▶ [Brief]
Within the data that follows, set down exactly the lines from the one containing "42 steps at" through the one containing "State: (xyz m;", both ends included.

▶ [Listed entries]
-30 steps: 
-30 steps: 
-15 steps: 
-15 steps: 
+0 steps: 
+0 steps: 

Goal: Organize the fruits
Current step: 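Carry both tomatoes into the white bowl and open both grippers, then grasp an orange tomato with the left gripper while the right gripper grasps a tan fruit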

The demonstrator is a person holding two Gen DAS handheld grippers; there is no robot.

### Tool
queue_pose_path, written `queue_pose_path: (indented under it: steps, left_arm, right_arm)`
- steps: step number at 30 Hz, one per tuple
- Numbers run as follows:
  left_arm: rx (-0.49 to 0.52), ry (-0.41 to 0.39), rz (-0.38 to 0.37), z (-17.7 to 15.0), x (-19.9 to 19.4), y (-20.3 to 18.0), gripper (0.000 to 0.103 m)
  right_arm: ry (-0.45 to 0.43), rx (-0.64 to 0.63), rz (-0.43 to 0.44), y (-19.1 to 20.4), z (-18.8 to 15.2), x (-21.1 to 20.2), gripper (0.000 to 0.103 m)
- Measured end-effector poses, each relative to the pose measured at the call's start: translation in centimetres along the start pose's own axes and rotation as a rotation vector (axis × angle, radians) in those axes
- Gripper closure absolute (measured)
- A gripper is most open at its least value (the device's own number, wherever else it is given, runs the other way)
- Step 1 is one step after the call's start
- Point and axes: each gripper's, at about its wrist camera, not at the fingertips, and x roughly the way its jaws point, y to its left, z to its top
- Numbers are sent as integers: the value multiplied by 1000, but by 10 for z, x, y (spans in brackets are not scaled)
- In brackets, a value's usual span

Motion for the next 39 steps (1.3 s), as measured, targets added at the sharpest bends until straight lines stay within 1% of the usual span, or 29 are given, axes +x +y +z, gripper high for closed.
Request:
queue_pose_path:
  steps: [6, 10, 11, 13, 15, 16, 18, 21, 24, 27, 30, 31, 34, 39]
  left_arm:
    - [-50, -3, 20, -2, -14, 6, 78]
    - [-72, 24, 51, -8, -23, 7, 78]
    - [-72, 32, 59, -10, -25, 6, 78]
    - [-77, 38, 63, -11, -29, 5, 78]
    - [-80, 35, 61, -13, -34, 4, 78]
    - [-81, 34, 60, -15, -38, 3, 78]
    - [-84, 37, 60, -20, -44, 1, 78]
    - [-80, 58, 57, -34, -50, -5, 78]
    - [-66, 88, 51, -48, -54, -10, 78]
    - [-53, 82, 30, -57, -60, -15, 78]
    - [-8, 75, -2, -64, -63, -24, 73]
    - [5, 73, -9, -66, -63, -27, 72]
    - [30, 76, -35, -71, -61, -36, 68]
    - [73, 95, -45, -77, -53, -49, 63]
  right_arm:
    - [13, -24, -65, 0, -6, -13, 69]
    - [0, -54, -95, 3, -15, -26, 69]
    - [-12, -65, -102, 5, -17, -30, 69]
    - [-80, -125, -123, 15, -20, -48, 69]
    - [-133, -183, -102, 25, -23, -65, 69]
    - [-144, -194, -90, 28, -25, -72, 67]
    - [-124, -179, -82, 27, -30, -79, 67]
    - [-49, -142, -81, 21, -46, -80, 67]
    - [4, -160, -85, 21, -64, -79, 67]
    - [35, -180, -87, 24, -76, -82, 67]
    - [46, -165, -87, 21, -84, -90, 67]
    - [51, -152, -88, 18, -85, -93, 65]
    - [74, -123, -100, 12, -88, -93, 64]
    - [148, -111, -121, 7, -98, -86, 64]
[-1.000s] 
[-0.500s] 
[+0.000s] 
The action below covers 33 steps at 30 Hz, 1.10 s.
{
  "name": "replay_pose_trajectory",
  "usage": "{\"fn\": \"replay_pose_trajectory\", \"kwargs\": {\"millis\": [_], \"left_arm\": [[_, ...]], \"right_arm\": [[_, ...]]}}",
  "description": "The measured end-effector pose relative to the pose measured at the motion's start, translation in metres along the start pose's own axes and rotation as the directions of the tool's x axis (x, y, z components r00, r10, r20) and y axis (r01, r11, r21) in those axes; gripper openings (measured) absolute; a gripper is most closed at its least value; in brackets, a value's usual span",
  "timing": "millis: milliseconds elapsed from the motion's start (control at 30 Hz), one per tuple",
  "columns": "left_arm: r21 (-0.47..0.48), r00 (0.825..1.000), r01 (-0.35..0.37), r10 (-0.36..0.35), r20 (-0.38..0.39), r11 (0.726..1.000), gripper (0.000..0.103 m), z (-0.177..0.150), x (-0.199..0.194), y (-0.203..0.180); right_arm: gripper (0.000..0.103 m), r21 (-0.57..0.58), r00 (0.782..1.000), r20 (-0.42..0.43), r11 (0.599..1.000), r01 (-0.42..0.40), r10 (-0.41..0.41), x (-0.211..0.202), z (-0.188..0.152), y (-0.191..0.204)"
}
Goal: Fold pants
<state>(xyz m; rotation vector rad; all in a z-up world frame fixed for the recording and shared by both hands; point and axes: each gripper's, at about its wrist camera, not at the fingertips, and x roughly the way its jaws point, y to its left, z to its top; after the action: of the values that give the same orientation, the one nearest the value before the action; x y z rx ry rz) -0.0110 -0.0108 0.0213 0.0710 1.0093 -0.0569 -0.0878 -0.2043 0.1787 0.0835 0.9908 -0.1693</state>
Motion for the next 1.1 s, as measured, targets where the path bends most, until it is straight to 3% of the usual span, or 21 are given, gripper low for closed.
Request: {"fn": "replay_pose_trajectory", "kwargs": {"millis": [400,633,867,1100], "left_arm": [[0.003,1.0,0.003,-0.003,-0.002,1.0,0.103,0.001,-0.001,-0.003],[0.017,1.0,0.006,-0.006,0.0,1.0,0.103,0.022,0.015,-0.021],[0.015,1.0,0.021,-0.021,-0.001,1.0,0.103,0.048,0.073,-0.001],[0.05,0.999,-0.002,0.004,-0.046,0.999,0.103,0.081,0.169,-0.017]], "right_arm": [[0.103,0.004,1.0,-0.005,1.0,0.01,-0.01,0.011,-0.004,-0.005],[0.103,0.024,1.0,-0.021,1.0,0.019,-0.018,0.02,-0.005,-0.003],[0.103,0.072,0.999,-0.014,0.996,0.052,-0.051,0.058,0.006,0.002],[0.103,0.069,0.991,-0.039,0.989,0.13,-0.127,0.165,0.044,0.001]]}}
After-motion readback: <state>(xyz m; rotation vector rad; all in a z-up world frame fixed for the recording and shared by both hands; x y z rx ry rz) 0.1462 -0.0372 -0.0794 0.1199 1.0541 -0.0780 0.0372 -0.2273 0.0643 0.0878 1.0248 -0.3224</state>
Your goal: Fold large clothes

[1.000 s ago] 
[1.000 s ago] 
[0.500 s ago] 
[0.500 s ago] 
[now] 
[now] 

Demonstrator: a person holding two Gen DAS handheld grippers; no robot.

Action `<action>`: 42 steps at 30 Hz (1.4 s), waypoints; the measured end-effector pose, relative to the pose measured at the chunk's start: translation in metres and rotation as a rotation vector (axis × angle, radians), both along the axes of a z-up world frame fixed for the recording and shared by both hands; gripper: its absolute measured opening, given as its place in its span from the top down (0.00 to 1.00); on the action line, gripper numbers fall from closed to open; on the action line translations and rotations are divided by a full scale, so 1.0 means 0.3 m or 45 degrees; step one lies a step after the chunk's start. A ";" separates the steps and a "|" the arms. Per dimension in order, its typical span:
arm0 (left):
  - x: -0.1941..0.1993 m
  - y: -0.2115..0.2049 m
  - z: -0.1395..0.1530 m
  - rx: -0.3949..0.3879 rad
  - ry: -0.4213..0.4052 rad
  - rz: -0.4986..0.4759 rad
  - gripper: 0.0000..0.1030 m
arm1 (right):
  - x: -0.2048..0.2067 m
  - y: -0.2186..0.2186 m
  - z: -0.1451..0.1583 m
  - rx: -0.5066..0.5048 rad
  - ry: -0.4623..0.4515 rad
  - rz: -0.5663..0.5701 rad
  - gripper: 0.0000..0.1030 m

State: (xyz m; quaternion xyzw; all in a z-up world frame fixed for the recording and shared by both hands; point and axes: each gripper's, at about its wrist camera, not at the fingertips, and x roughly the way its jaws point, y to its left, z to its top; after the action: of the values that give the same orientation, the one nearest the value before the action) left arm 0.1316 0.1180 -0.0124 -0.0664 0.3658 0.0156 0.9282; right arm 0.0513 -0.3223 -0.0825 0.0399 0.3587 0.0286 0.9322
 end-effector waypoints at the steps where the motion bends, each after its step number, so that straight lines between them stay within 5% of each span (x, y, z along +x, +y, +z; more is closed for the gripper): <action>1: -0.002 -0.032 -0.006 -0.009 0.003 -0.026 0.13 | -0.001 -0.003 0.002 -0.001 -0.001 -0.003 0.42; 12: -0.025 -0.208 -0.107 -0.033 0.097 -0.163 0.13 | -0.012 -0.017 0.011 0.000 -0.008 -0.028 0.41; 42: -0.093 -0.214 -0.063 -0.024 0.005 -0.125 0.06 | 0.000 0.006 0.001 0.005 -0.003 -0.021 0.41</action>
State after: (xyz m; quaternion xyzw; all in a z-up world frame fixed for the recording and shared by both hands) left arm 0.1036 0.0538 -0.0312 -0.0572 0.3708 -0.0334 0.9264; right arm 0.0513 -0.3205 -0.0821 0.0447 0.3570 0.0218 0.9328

▶ [Written answer]
Action `<action>`: 42 steps at 30 Hz (1.4 s), waypoints; the measured end-effector pose, relative to the pose measured at the chunk's start: translation in metres and rotation as a rotation vector (axis × angle, radians), both along the axes of a z-up world frame fixed for the recording and shared by both hands; gripper: its absolute measured opening, given as its place in its span from the top down (0.00 to 1.00); on the action line, gripper numbers fall from closed to open; on the action line translations and rotations are divided by a full scale, so 1.0 means 0.3 m or 45 degrees; step one lies a step after the chunk's start. A ";" separates the steps and a "|" the arms. Per dimension in order, its typical span:
arm0 (left):
  - x: -0.1941..0.1993 m
  - y: -0.2115..0.2049 m
  - z: -0.1395..0.1530 m
  - rx: -0.3949..0.3879 rad
  - ry: -0.4213..0.4052 rad
  - rz: -0.4986..0.4759 rad
  - gripper: 0.0000..0.1030 m
arm1 (right):
  - x: -0.2048..0.2067 m
  - y: -0.2186..0.2186 m
  - z: -0.1451..0.1583 m
  - rx: -0.5066..0.5048 rad
  - ry: -0.4623..0.4515 rad
  - rz: -0.5663..0.5701 rad
  - gripper: 0.0000..0.1030 m

State: (xyz m; quaternion xyzw; all in a z-up world frame fixed for the recording and shared by both hands; point and axes: each gripper's, at about its wrist camera, not at the fingertips, and x roughly the way its jaws point, y to its left, z to its top; after the action: of the values that give the same orientation, the one nearest the value before the action) left arm 0.1316 0.1180 -0.0124 -0.0664 0.3658 0.0156 0.9282; right arm 0.0513 -0.3223 -0.0825 0.0399 0.3587 0.0286 0.9322

No part of the exercise remains open.